Mike Babcock said a final decision on the participation of Matthews and Zaitsev against the Predators would be made on Thursday morning, but the Leafs coach was talking as though it would be a rubber stamp.

“This is going to be the best opportunity for (Matthews) because he has been able to skate and compete,” Babcock said. “The other times he was not able to do anything.

“To get him back … it’s still going to be going way faster than he has been practising, so there is going to be an adjustment period, but he’s a good player and he will figure it out.”

Defenceman Morgan Rielly didn’t think Matthews will take long to find his footing. Rielly missed six games in late January/early February with an arm injury, so knows what Matthews could be feeling.
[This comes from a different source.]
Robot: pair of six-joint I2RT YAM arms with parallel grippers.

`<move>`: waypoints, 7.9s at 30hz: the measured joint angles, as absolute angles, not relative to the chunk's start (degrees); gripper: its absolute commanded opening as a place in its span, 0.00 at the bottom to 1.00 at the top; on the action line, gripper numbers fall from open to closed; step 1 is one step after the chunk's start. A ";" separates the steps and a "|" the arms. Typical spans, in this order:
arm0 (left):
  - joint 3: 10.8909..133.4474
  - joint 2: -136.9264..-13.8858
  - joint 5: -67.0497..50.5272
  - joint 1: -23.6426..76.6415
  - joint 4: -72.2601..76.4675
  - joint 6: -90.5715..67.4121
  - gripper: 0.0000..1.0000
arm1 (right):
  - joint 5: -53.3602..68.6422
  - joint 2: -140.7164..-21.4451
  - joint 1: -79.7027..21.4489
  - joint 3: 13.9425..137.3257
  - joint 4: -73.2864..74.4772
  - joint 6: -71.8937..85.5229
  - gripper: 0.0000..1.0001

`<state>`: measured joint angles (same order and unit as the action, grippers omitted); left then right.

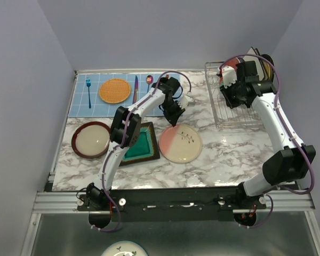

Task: Unload the plates from the dish rack
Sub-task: Place the plate at the center of the board, then move the plate to the center of the board.

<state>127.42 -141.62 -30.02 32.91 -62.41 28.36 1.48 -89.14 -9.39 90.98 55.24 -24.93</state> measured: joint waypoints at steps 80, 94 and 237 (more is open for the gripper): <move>78.54 -86.67 -14.52 19.14 -26.92 19.64 0.92 | 21.15 -86.78 -22.06 79.11 45.78 -21.32 0.54; 65.91 -80.88 -14.70 3.03 -25.76 24.16 0.92 | 37.67 -116.25 -28.93 105.51 48.27 -14.33 0.54; 57.30 -79.53 -25.12 -7.81 -22.31 22.52 0.91 | 41.65 -132.60 -33.17 95.83 12.16 32.84 0.01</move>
<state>57.30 -79.53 -25.12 -7.81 -22.31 22.52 41.65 -132.60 -33.17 95.83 12.16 32.84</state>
“You’re nervous and you just want to get back into it,” Rielly said. “You play your first shift a bit hesitant, but after that it’s important you get back to yourself.

“It’s never easy, but Auston is one of those guys that I will imagine it won’t take long for him to get back into a rhythm.”

And there’s the trickle-down effect through the forward lines with Matthews in uniform.

“Guys are used to playing with certain players and when everyone is healthy, I think you get better chemistry throughout the entire lineup,” centre Nazem Kadri said. “Certain guys don’t have to play with different guys constantly and it’s just more of a set group, so I think it’s going to help us.”